Today's Useful Data: Democratic Wave Watch


Challengers, challengers, challengers, we got 'em. You can't have a wave election without lots of viable opposition candidates to wipe out vulnerable incumbents. This cycle, it looks like the Democrats have them in spades. Michael Malbin at Brookings:
Record numbers of Democrats continue to emerge who are willing to defy the normal odds by mounting early challenges to sitting House incumbents. As of June 30, we counted 209 Democratic challengers who had raised $5,000 or more. Three months later, the 209 had grown to 391 Democratic challengers with at least $5,000. Of these 391, 210 raised at least $50,000 and 145 raised at least $100,000…. [T]here were many more Democratic challengers at the end of September 2017 (at each financial level) than for any other party cohort since 2003. The Republican class of 2009 was in second place, with all others well behind. At each level, the GOP class of 2009 had fewer than half as many challengers as the Democrats of 2017….

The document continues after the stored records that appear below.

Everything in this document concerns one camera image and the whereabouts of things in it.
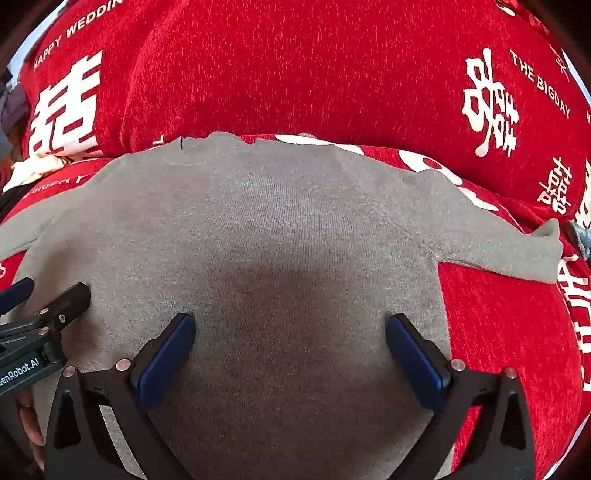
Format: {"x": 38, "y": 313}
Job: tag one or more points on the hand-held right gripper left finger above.
{"x": 166, "y": 360}

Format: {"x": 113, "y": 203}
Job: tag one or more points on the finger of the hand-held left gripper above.
{"x": 69, "y": 300}
{"x": 16, "y": 293}

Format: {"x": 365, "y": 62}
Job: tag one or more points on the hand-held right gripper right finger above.
{"x": 418, "y": 364}

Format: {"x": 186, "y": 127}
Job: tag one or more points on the grey knit sweater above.
{"x": 286, "y": 258}

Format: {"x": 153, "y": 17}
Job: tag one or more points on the person's left hand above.
{"x": 30, "y": 424}

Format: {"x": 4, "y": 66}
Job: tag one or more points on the dark cloth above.
{"x": 11, "y": 203}

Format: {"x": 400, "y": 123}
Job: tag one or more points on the red printed bedspread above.
{"x": 508, "y": 332}

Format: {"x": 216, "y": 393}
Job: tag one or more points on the cream cloth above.
{"x": 32, "y": 168}

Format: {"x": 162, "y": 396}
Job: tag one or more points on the blue-grey cloth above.
{"x": 581, "y": 237}

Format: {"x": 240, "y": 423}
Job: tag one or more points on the red printed folded quilt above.
{"x": 300, "y": 69}

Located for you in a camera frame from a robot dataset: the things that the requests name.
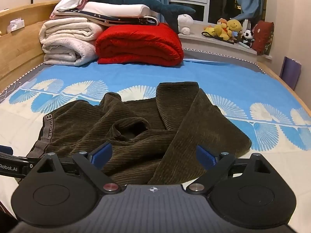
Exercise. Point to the panda plush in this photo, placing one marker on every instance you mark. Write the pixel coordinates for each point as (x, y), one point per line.
(247, 37)

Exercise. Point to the dark red cushion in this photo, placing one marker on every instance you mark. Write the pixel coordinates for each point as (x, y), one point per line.
(263, 36)

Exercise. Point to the tissue box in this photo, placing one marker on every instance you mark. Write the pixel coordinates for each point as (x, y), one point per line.
(15, 25)

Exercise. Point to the wooden bed frame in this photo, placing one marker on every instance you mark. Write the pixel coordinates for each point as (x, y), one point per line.
(284, 87)

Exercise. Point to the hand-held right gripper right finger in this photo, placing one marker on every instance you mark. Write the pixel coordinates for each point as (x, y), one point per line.
(206, 156)

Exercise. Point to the white window sill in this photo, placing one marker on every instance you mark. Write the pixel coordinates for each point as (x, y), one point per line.
(213, 45)

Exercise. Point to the white window frame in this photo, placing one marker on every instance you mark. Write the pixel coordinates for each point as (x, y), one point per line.
(184, 0)

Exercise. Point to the orange bear plush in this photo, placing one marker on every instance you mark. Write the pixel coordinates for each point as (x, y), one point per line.
(221, 22)

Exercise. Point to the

[M]any more Republican incumbents are facing Democratic challengers at this time of the year (at each funding level) than any other set of incumbents since 2003. Because multiple candidates are in fact running in some districts, the advantage is not quite as large as it was for the raw number of challengers. There were more than twice as many Democratic challengers in 2017 as Republicans in 2009. When we flip the question around, there are just short of one-and-a-half times as many Republican incumbents facing Democratic challengers in 2017 (at the various funding levels) as the other way around in 2009. While not as large an advantage as the raw number of challengers suggests, this is still considerable. The 2009 GOP cohort was larger than any other before this year. It was large enough to feed a major partisan shift in 2010—and larger than the Democrats need to become a majority in 2018.
A necessary, if not sufficient, condition!